Sunday, December 31, 2006

You’re the Top!

Due to unexpected technical difficulties, it took longer to post than anyone foresaw; but January Magazine’s “Best Books of 2006” mega-feature is finally up, including 45 books--selected by nine critics--in the crime-fiction section. (A couple of other titles that could have appeared along with them--Jeb Rubenfeld’s The Interpretation of Murder and Thomas Harris’ Hannibal Rising--were moved to help fill out the general fiction page.)

Included among this year’s picks:
The Big Boom, by Domenic Stansberry
By the Time You Read This, by Giles Blunt
A Corpse in the Koryo, by James Church
Darkness & Light, by John Harvey
Dope, by Sara Gran
The Drummer, by Anthony Neil Smith
A Field of Darkness, by Cornelia Read
The Hidden Assassins, by Robert Wilson
Liberation Movements, by Olen Steinhauer
The Night Gardener, by George Pelecanos
The Pale Blue Eye, by Louis Bayard
A Stolen Season, by Steve Hamilton
The Virgin of Small Plains, by Nancy Pickard
Zero to the Bone, by Robert Everz
There are also a couple of crime-related books highlighted in this feature package’s non-fiction section: Michael Connelly’s Crime Beat and Erik Larson’s Thunderstruck, a terrifically consuming follow-up to The Devil in the White City (2003).

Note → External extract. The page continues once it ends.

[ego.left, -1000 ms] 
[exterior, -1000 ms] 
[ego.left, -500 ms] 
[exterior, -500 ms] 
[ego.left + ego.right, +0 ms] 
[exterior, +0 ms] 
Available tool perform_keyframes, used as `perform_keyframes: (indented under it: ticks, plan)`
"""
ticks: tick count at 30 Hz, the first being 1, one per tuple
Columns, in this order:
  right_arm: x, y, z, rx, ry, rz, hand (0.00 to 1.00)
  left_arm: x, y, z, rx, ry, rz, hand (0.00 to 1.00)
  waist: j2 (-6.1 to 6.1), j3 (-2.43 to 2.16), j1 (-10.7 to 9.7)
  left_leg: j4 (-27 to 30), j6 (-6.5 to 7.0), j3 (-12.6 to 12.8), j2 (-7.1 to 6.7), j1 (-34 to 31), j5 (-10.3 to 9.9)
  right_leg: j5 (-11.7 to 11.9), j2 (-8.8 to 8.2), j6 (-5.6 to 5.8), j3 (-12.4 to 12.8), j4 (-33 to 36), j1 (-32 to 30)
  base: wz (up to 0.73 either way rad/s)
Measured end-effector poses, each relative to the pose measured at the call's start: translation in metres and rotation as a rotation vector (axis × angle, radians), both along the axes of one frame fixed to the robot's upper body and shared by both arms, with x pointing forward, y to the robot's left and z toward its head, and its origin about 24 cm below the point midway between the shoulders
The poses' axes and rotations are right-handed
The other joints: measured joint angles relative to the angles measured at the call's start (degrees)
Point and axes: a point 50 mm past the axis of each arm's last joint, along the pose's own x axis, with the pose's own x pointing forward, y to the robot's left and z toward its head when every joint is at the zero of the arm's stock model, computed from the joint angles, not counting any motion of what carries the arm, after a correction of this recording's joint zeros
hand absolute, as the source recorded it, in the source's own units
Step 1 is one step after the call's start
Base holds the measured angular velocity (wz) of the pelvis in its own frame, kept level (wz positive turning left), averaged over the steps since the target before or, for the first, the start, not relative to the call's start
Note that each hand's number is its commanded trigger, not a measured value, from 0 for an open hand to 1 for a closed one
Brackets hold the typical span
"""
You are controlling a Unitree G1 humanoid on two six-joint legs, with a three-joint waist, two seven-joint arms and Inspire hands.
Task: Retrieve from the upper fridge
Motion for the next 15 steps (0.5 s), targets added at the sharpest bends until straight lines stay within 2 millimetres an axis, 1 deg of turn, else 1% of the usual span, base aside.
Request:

Special thanks are due here to January editor Linda L. Richards, who put in many frustrating (and tear-provoking) hours trying to overcome software quirks, in order to bring us this year’s selection of “favorites.” Without her persistence and her willingness to learn a new software program, the “Best Books of 2006” might not have been posted until well into 2007. She deserves a hearty toast! Champagne, of course.